Away from its problems with storytelling, where Dune thrives is in its beauty and scale. The production design does as much heavy lifting as the dialogue in its creation of signposts, by which viewers can more comfortably navigate Dune’s expanse. Each faction and setting has its own visual identity, from the oil-spill darkness of Giedi Prime and the cool palette of Caladan, to Arrakis’ rich colouring and glittering heat. Meanwhile, the film’s vastness is emphasised by Greig Fraser’s wide and largely static cinematography, which revels in the oppressive majesty of Dune’s many worlds. Together with Hans Zimmer’s dread-filled score, full of guttural howls, wailing choirs, bagpipes, and reverberating percussion, Dune is crushing. It may seem redundant to labour the film’s enormous scale – it is, after all, a Villeneuve film – but in the case of Dune, its size and beauty truly cannot be overstated.
With all this emphasis on largeness and atmosphere however, the story and its characters are all-too-often flattened by Dune’s icy heft. Emotional resonance and narrative substance are forgone in favour of grim artistic grandeur. With all the legwork Villeneuve performs to set up a future series, Dune comes out rather top-heavy: though an immensely successful exercise in world-building, the filmmaker’s favouring of spectacle leaves room for little else. By the time Dune puts in place its disparate threads and an image begins to emerge, the credits are rolling.

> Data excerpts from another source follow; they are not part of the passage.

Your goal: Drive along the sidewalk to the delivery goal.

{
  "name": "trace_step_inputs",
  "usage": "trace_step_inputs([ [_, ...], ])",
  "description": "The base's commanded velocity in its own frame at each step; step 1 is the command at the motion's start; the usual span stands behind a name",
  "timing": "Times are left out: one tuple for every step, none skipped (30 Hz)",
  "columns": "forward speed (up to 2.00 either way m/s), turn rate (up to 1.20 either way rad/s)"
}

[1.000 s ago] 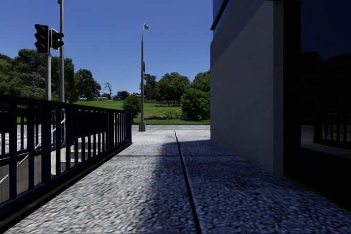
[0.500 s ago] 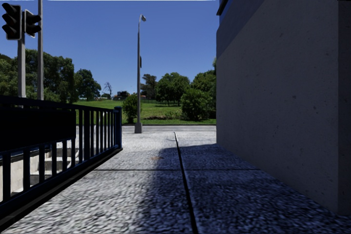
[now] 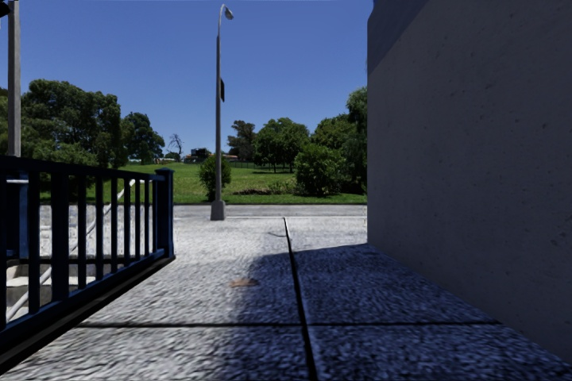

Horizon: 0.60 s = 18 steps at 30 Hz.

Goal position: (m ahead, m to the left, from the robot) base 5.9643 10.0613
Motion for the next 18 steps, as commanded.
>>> trace_step_inputs([
  [2.00, 0.00],
  [2.00, 0.00],
  [2.00, 0.00],
  [2.00, 0.00],
  [2.00, 0.00],
  [2.00, 0.00],
  [2.00, 0.00],
  [2.00, 0.00],
  [2.00, 0.00],
  [1.94, 0.00],
  [1.94, 0.00],
  [1.92, 0.00],
  [1.92, 0.00],
  [2.00, 0.00],
  [2.00, 0.00],
  [2.00, 0.00],
  [2.00, 0.00],
  [2.00, 0.00],
])
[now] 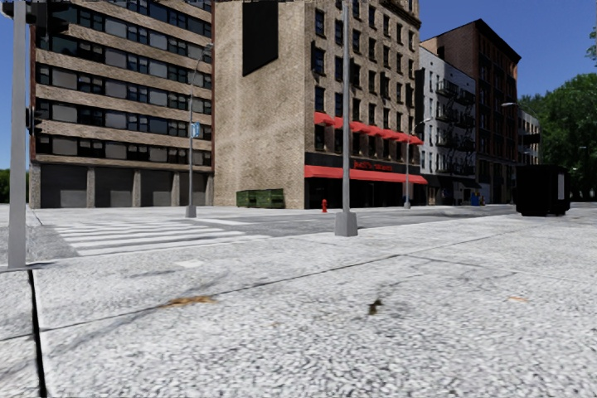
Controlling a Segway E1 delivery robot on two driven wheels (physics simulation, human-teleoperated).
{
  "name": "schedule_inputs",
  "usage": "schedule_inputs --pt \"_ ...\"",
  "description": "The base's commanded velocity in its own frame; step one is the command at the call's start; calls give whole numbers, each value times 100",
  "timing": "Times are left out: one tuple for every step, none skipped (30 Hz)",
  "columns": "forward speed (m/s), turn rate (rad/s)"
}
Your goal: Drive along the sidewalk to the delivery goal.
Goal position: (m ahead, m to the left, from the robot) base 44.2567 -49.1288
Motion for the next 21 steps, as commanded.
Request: schedule_inputs --pt "200 -79" --pt "200 -79" --pt "200 -79" --pt "200 -79" --pt "200 -79" --pt "200 -79" --pt "200 -79" --pt "200 -79" --pt "200 -79" --pt "200 -79" --pt "200 -79" --pt "200 -79" --pt "200 -79" --pt "200 -79" --pt "200 -79" --pt "200 -79" --pt "200 -79" --pt "200 -79" --pt "200 -79" --pt "200 -79" --pt "200 -79"
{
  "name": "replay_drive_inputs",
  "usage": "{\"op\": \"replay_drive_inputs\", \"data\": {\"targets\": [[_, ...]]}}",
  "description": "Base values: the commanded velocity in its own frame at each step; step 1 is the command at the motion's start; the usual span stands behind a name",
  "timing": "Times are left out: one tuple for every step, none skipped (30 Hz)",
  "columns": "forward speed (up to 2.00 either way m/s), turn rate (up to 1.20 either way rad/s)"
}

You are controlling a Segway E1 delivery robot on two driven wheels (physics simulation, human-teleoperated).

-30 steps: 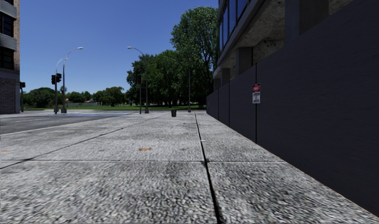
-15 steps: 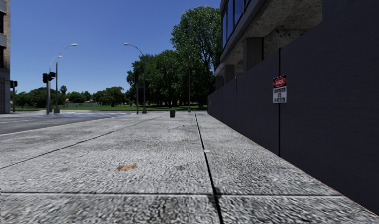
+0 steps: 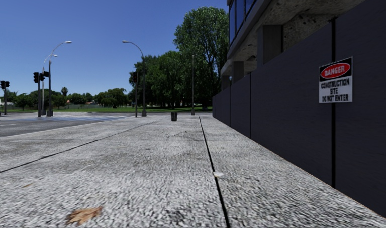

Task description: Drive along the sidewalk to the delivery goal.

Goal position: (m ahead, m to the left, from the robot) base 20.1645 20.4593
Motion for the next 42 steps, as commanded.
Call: {"op": "replay_drive_inputs", "data": {"targets": [[2.0,0.0],[2.0,0.0],[2.0,0.0],[2.0,0.0],[2.0,0.0],[2.0,0.0],[2.0,0.0],[2.0,0.0],[2.0,0.0],[2.0,0.0],[2.0,0.0],[2.0,0.0],[2.0,0.0],[2.0,0.0],[2.0,0.0],[2.0,0.0],[2.0,0.0],[2.0,0.0],[2.0,0.0],[2.0,0.0],[2.0,0.0],[2.0,0.0],[2.0,0.0],[2.0,0.0],[2.0,0.0],[2.0,0.0],[2.0,0.0],[2.0,0.0],[2.0,0.0],[2.0,0.0],[2.0,0.0],[2.0,0.0],[2.0,0.0],[2.0,0.0],[2.0,0.0],[2.0,0.0],[2.0,0.0],[2.0,0.0],[2.0,0.0],[2.0,0.0],[2.0,0.0],[2.0,0.0]]}}
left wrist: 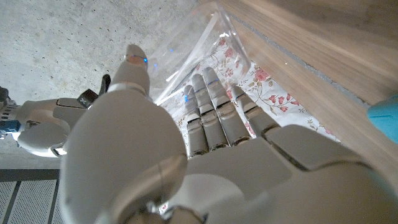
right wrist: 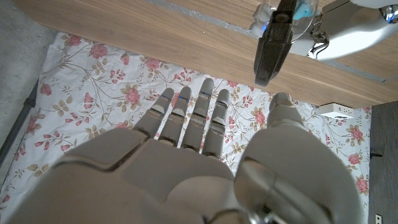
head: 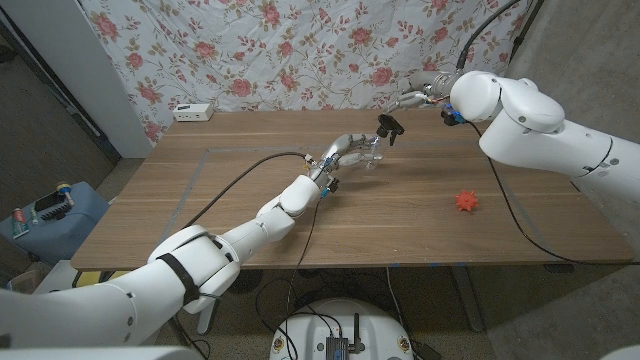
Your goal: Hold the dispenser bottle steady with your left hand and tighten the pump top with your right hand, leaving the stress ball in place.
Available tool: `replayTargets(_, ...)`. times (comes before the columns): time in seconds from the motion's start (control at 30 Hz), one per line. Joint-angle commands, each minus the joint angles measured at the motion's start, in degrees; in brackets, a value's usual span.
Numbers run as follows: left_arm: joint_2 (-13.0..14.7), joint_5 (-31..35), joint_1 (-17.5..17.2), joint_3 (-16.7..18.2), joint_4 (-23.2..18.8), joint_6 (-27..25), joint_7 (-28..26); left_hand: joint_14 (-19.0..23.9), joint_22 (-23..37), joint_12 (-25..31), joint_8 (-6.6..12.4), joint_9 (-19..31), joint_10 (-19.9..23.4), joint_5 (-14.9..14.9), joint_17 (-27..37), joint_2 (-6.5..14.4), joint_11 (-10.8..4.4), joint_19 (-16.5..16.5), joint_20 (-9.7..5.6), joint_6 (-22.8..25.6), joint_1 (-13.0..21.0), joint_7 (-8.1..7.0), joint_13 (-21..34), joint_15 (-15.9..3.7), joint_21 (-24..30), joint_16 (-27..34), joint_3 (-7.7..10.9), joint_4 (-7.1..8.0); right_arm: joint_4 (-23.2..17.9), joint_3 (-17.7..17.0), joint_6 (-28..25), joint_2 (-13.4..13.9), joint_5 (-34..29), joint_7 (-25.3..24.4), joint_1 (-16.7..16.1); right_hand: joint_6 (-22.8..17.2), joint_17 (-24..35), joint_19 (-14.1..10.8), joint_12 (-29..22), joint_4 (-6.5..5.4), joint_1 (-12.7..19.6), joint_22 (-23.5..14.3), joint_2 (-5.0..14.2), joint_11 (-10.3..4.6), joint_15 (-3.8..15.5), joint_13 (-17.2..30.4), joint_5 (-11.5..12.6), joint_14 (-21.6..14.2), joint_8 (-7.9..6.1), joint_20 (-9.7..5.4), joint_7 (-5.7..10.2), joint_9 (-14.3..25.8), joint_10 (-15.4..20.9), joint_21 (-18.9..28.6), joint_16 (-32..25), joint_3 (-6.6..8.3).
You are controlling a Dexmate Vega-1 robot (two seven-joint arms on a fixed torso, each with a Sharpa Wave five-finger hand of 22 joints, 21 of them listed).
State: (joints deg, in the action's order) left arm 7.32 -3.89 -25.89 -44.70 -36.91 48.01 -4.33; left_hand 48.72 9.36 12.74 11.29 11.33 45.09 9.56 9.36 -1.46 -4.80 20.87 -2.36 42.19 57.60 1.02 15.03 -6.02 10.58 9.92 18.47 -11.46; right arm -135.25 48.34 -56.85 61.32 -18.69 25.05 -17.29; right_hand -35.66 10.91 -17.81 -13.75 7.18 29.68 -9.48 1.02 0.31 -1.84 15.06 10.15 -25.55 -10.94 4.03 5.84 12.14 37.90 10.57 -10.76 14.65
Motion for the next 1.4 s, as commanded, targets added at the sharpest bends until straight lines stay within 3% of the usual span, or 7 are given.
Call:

Though Villeneuve’s is unquestionably the most successful adaptation the world has yet seen, once the awe for its artistic merit begins to dim, Dune is left feeling like the overture (albeit, one of astonishing splendour) to a grander opera. Now, whether Dune will go down as a science-fiction great or whether it will be remembered as a film that pushed the limits of visual artistry, depends entirely on whether a Part II ever gets made.
Dune releases in cinemas from October 22nd.